● **Task instructions**: All of the records should be given back exactly and in full.

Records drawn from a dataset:
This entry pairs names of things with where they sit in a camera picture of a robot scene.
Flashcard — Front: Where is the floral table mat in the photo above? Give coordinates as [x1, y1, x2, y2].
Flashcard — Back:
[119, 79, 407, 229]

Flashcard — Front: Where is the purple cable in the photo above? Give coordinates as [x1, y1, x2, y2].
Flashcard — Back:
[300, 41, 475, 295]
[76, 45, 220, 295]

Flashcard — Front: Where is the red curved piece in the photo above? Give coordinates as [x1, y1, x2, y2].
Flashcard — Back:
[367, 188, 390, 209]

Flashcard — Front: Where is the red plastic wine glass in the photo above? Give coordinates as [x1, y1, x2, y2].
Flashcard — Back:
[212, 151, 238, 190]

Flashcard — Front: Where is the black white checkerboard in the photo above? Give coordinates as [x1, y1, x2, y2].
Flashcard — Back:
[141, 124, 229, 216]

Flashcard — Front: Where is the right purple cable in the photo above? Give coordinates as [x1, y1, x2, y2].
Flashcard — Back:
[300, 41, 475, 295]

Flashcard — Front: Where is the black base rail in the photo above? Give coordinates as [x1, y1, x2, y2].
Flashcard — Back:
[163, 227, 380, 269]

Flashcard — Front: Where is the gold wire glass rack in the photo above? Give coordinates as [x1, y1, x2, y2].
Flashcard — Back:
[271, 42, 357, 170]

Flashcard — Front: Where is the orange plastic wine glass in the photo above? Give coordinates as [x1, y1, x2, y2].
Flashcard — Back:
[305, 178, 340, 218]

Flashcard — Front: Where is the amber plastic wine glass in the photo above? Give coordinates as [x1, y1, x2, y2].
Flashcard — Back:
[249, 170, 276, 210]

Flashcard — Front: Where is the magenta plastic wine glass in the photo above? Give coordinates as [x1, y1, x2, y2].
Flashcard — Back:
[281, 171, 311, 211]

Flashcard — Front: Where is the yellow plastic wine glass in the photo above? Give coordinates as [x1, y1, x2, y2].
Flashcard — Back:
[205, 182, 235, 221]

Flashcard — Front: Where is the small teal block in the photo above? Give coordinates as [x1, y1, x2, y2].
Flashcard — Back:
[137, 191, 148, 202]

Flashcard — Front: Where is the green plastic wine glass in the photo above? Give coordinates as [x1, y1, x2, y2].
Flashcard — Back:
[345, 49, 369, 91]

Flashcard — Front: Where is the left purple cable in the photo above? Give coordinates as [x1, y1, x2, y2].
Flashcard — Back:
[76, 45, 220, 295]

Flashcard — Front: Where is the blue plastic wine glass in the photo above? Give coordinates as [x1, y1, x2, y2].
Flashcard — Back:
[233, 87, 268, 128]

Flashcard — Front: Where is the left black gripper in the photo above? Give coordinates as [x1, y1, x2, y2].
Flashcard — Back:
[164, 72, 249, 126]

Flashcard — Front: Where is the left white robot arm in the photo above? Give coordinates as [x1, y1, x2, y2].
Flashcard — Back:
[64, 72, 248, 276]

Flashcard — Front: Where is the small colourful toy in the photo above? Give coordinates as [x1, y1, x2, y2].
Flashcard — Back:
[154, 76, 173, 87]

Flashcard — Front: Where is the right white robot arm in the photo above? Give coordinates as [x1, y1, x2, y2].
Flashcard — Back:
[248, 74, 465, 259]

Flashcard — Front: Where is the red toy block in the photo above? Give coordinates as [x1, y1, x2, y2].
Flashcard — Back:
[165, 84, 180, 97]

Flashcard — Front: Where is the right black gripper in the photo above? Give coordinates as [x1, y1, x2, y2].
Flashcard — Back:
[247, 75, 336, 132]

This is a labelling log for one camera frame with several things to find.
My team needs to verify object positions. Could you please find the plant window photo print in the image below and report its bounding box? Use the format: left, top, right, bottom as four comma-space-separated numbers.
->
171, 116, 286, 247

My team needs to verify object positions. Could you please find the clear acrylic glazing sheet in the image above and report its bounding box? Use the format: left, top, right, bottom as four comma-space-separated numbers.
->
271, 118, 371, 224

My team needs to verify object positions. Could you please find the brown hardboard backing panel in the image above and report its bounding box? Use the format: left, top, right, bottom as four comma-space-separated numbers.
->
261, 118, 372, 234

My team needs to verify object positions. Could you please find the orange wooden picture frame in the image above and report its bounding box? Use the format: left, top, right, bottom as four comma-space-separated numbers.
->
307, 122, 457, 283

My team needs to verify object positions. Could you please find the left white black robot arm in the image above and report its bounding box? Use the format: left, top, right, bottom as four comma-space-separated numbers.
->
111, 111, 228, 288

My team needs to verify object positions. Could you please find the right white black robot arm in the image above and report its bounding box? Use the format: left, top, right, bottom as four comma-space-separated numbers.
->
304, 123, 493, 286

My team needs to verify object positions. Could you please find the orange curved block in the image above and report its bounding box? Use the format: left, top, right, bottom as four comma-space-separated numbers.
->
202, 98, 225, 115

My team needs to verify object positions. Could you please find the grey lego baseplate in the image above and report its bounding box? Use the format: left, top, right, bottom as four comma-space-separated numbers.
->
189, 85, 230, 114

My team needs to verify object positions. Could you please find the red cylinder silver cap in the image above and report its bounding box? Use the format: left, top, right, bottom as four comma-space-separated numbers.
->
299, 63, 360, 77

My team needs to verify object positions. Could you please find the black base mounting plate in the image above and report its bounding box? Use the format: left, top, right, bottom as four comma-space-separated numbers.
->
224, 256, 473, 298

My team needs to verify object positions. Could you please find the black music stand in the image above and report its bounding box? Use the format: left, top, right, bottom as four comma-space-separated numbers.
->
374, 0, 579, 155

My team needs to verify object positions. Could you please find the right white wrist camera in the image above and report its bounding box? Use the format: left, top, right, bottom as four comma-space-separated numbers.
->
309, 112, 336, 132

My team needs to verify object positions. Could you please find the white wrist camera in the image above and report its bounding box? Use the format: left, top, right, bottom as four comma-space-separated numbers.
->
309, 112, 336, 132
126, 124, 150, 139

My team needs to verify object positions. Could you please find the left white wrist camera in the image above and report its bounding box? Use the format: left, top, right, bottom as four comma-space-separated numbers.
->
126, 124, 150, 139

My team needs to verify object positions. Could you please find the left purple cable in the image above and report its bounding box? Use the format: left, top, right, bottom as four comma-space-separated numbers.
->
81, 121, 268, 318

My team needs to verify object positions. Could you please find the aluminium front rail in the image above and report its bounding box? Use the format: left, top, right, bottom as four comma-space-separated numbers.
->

● **Output of the task**:
This entry pairs names of things with where they sit in a camera picture of a robot scene.
Flashcard — Front: Where is the floral table mat in the photo above? Give coordinates as [x1, y1, x2, y2].
Flashcard — Back:
[119, 79, 407, 229]

Flashcard — Front: Where is the purple cable in the photo above? Give coordinates as [x1, y1, x2, y2].
Flashcard — Back:
[300, 41, 475, 295]
[76, 45, 220, 295]

Flashcard — Front: Where is the red curved piece in the photo above? Give coordinates as [x1, y1, x2, y2].
Flashcard — Back:
[367, 188, 390, 209]

Flashcard — Front: Where is the red plastic wine glass in the photo above? Give coordinates as [x1, y1, x2, y2].
Flashcard — Back:
[212, 151, 238, 190]

Flashcard — Front: Where is the black white checkerboard in the photo above? Give coordinates as [x1, y1, x2, y2].
Flashcard — Back:
[141, 124, 229, 216]

Flashcard — Front: Where is the right purple cable in the photo above? Give coordinates as [x1, y1, x2, y2].
Flashcard — Back:
[300, 41, 475, 295]

Flashcard — Front: Where is the black base rail in the photo above? Give coordinates as [x1, y1, x2, y2].
Flashcard — Back:
[163, 227, 380, 269]

Flashcard — Front: Where is the gold wire glass rack in the photo above? Give coordinates as [x1, y1, x2, y2].
Flashcard — Back:
[271, 42, 357, 170]

Flashcard — Front: Where is the orange plastic wine glass in the photo above? Give coordinates as [x1, y1, x2, y2].
Flashcard — Back:
[305, 178, 340, 218]

Flashcard — Front: Where is the amber plastic wine glass in the photo above? Give coordinates as [x1, y1, x2, y2].
Flashcard — Back:
[249, 170, 276, 210]

Flashcard — Front: Where is the magenta plastic wine glass in the photo above? Give coordinates as [x1, y1, x2, y2].
Flashcard — Back:
[281, 171, 311, 211]

Flashcard — Front: Where is the yellow plastic wine glass in the photo above? Give coordinates as [x1, y1, x2, y2].
Flashcard — Back:
[205, 182, 235, 221]

Flashcard — Front: Where is the small teal block in the photo above? Give coordinates as [x1, y1, x2, y2].
Flashcard — Back:
[137, 191, 148, 202]

Flashcard — Front: Where is the green plastic wine glass in the photo above? Give coordinates as [x1, y1, x2, y2].
Flashcard — Back:
[345, 49, 369, 91]

Flashcard — Front: Where is the left purple cable in the photo above? Give coordinates as [x1, y1, x2, y2].
Flashcard — Back:
[76, 45, 220, 295]

Flashcard — Front: Where is the blue plastic wine glass in the photo above? Give coordinates as [x1, y1, x2, y2].
Flashcard — Back:
[233, 87, 268, 128]

Flashcard — Front: Where is the left black gripper in the photo above? Give coordinates as [x1, y1, x2, y2].
Flashcard — Back:
[164, 72, 249, 126]

Flashcard — Front: Where is the left white robot arm in the photo above? Give coordinates as [x1, y1, x2, y2].
Flashcard — Back:
[64, 72, 248, 276]

Flashcard — Front: Where is the small colourful toy in the photo above? Give coordinates as [x1, y1, x2, y2].
Flashcard — Back:
[154, 76, 173, 87]

Flashcard — Front: Where is the right white robot arm in the photo above? Give coordinates as [x1, y1, x2, y2].
Flashcard — Back:
[248, 74, 465, 259]

Flashcard — Front: Where is the red toy block in the photo above? Give coordinates as [x1, y1, x2, y2].
Flashcard — Back:
[165, 84, 180, 97]

Flashcard — Front: Where is the right black gripper in the photo above? Give coordinates as [x1, y1, x2, y2].
Flashcard — Back:
[247, 75, 336, 132]

This is a labelling log for one camera frame with several things to find.
My team needs to verify object positions. Could you please find the plant window photo print in the image below and report its bounding box? Use the format: left, top, right, bottom as four comma-space-separated numbers.
->
171, 116, 286, 247

My team needs to verify object positions. Could you please find the clear acrylic glazing sheet in the image above and report its bounding box? Use the format: left, top, right, bottom as four comma-space-separated numbers.
->
271, 118, 371, 224

My team needs to verify object positions. Could you please find the brown hardboard backing panel in the image above and report its bounding box? Use the format: left, top, right, bottom as four comma-space-separated numbers.
->
261, 118, 372, 234

My team needs to verify object positions. Could you please find the orange wooden picture frame in the image above and report its bounding box? Use the format: left, top, right, bottom as four comma-space-separated numbers.
->
307, 122, 457, 283

My team needs to verify object positions. Could you please find the left white black robot arm in the image above and report its bounding box? Use the format: left, top, right, bottom as four comma-space-separated numbers.
->
111, 111, 228, 288

My team needs to verify object positions. Could you please find the right white black robot arm in the image above and report its bounding box? Use the format: left, top, right, bottom as four comma-space-separated numbers.
->
304, 123, 493, 286

My team needs to verify object positions. Could you please find the orange curved block in the image above and report its bounding box? Use the format: left, top, right, bottom as four comma-space-separated numbers.
->
202, 98, 225, 115

My team needs to verify object positions. Could you please find the grey lego baseplate in the image above and report its bounding box? Use the format: left, top, right, bottom as four comma-space-separated numbers.
->
189, 85, 230, 114

My team needs to verify object positions. Could you please find the red cylinder silver cap in the image above and report its bounding box? Use the format: left, top, right, bottom as four comma-space-separated numbers.
->
299, 63, 360, 77

My team needs to verify object positions. Could you please find the black base mounting plate in the image above and report its bounding box? Use the format: left, top, right, bottom as four comma-space-separated numbers.
->
224, 256, 473, 298

My team needs to verify object positions. Could you please find the black music stand in the image above and report its bounding box? Use the format: left, top, right, bottom as four comma-space-separated numbers.
->
374, 0, 579, 155

My team needs to verify object positions. Could you please find the right white wrist camera in the image above and report its bounding box? Use the format: left, top, right, bottom as four comma-space-separated numbers.
->
309, 112, 336, 132

My team needs to verify object positions. Could you please find the white wrist camera in the image above and report its bounding box? Use the format: left, top, right, bottom as four comma-space-separated numbers.
->
309, 112, 336, 132
126, 124, 150, 139

My team needs to verify object positions. Could you please find the left white wrist camera in the image above and report its bounding box? Use the format: left, top, right, bottom as four comma-space-separated numbers.
->
126, 124, 150, 139

My team needs to verify object positions. Could you please find the left purple cable in the image above and report its bounding box? Use the format: left, top, right, bottom as four comma-space-separated numbers.
->
81, 121, 268, 318

My team needs to verify object positions. Could you please find the aluminium front rail in the image above and report its bounding box? Use the format: left, top, right, bottom as four comma-space-separated numbers.
->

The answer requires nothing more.